■ WHAT IS BEING ASKED: For each line of the data below that contains "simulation", return that line.

■ DATASET:
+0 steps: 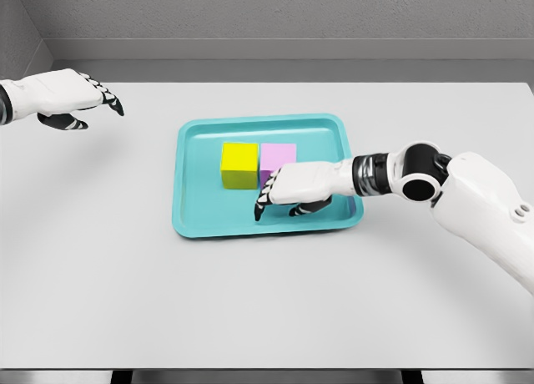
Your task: Push two cubes
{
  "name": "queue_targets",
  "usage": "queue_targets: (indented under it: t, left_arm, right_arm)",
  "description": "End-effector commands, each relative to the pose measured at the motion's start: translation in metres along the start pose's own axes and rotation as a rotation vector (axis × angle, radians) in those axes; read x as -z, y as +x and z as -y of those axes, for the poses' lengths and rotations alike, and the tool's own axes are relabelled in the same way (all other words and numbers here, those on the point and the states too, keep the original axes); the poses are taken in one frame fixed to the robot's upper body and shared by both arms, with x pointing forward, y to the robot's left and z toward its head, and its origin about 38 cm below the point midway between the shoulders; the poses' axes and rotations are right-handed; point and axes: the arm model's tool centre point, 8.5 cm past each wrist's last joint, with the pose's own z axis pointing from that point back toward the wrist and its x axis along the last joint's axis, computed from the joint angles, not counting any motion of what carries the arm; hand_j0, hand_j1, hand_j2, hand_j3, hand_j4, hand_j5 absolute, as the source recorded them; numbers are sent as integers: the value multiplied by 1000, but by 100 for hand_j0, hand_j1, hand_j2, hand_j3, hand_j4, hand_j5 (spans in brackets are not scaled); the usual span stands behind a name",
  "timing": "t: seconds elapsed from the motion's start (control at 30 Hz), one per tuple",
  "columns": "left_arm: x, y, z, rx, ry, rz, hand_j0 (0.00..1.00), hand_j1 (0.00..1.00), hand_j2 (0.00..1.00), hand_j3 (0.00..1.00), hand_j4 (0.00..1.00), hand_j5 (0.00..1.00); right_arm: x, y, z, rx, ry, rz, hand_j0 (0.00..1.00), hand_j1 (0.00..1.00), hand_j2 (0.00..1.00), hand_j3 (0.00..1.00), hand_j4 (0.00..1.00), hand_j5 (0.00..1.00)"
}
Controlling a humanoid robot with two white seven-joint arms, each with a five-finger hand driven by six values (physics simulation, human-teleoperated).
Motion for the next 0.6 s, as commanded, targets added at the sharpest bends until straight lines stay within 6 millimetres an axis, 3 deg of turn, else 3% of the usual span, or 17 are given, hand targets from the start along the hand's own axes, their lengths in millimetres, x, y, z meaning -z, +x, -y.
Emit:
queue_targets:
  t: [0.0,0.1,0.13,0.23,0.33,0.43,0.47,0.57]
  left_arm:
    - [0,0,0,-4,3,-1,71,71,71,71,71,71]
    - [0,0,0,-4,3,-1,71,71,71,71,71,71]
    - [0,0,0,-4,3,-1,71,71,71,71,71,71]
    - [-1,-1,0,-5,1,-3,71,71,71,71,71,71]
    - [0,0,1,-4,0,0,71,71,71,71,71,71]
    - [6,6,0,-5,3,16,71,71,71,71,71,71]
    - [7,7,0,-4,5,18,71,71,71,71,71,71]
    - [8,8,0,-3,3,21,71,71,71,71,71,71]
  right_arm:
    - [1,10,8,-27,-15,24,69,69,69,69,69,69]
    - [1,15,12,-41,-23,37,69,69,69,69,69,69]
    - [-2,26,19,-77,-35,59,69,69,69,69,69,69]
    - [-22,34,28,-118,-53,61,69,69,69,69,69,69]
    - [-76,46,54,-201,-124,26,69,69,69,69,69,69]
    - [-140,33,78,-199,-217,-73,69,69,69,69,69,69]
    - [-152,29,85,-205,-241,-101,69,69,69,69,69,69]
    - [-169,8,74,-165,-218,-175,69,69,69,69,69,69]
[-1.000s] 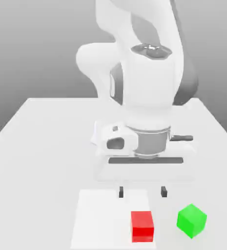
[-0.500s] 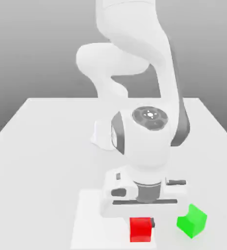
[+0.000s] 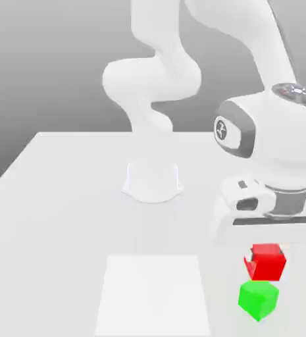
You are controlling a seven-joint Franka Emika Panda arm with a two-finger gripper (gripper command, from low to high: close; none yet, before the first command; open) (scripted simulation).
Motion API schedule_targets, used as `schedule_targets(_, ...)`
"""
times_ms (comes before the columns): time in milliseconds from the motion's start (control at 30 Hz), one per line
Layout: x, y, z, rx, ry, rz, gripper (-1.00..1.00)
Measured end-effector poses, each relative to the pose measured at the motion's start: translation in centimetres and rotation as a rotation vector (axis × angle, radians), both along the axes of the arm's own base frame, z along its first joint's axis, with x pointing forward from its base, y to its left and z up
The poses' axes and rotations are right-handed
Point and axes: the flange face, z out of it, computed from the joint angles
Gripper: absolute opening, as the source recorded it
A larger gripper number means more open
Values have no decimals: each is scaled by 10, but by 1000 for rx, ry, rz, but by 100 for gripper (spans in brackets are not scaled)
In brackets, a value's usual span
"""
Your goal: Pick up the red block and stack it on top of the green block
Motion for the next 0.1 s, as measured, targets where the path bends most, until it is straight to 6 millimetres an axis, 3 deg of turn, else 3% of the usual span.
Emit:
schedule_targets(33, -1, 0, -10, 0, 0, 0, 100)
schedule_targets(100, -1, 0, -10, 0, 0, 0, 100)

■ RESULT OF THE TASK:
Controlling a humanoid robot with two white seven-joint arms, each with a five-finger hand driven by six values (physics simulation, human-teleoperated).
You are controlling a seven-joint Franka Emika Panda arm with a two-finger gripper (gripper command, from low to high: close; none yet, before the first command; open) (scripted simulation).

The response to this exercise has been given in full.